February 26, 2003
Miccosukee Tribe of Indians
Press/For Immediate Release
Joette Lorion (305)
279-1166
THE $8.4 BILLION DOLLAR QUESTION
Why Is the South Florida Water Management District
Fighting Against Clean Water Act for the Everglades?
Today, the Miccosukee Tribe of Indians questioned why the South Florida Water Management District ("District"), the Army Corps of Engineers' state partner on the $8.4 billion dollar Comprehensive Everglades Restoration Plan (CERP), is trying to get the Supreme Court to stop the Clean Water Act from being applied to the Florida Everglades where the Tribe lives.
According to Miccosukee Tribal Chairman Billy Cypress, "The South Florida Water Management District tells the tax-paying public that it is restoring the Everglades, while at the same time it tells the U.S. Supreme Court that it doesn't want the Clean Water Act applied to its S-9 pump spewing polluted water into the Everglades. The District must know that the Everglades can not be restored with dirty water." Chairman Cypress is referring to the District's Petition for Writ of Certiorari (No. 02-626) before the U.S. Supreme Court in which it is asking the court to review, and reverse, an 11th Circuit Court of Appeals decision which was made in favor of the Tribe and the Everglades. The 11th Circuit decision in Case No: 00-15703 affirmed a ruling of a lower court that the District was violating the Clean Water Act by pouring polluted urban water into the Everglades and required it to obtain a National Pollutant Discharge Elimination System (NPDES) permit for its S-9 pump. In its quest to get the Supreme Court's attention, the District had other states write amicus briefs. "The mass hysteria that the South Florida Water Management District has inspired in other states against the 11th Circuit Court of Appeals decision is uncalled for, because the decision in the S-9 case is reasoned and consistent with existing decisions in other circuits and the Clean Water Act itself," said the Tribe's in house General Counsel, Dionč Carroll.

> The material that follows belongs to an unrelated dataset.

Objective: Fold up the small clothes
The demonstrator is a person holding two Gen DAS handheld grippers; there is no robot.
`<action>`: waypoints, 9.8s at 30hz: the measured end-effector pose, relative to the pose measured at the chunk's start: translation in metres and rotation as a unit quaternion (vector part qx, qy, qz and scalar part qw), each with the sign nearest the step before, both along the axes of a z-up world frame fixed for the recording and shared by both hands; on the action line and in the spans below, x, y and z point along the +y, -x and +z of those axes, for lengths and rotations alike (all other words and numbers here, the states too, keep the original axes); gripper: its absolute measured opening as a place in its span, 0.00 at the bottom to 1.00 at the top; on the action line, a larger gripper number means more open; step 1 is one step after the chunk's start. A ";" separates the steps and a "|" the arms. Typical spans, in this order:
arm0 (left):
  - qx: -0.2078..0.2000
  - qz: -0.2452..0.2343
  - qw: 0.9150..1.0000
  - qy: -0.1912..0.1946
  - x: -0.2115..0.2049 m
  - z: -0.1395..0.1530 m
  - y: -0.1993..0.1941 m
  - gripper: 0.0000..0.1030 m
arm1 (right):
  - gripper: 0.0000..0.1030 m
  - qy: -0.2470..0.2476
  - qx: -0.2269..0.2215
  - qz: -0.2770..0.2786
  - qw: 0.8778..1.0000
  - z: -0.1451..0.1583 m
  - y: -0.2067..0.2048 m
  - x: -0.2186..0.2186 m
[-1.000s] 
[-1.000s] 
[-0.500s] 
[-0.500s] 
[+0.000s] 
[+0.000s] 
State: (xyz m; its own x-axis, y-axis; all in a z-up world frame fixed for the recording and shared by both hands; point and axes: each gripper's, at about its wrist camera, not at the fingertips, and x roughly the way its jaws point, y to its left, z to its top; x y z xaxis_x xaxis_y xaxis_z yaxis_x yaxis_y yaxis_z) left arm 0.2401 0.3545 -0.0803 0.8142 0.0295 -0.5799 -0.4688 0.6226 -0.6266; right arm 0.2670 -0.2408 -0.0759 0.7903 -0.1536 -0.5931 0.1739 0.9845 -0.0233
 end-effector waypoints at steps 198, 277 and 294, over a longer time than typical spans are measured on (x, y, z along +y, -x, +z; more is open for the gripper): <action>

The small Tribe's 500 members live in the Everglades, and their entire culture and way of life depend on its natural health. In 1997, the Miccosukee Tribe established its own water quality standards under the Clean Water Act to protect its Everglades homeland from pollution. In October 1999, the Tribe filed a Clean Water Act lawsuit in federal district court to force the District to get an NPDES permit for its S-9 pump and clean up the water going into the Everglades. The Court agreed with the Tribe that the District was violating the Clean Water Act and ruled that it needed a permit.. Rather than comply with the court's order and clean up the pollution, the District appealed to the 11th Circuit Court of Appeals, which also found the District was violating the Clean Water Act. The District now seeks review by the U.S. Supreme Court. "If the District really cared about stopping the pollution of the Everglades, it would have complied with the Court's Order and obtained a Clean Water Act permit for its S-9 pump years ago," said Dexter Lehtinen, the Tribe's General Counsel on this matter who argued the case in the 11th Circuit. "The $8.4 billion dollar question is: Why is the District wasting precious taxpayer dollars trying to stop the Clean Water Act from being applied to the Everglades when it knows clean water is vital to the success of the Everglades Restoration plan?"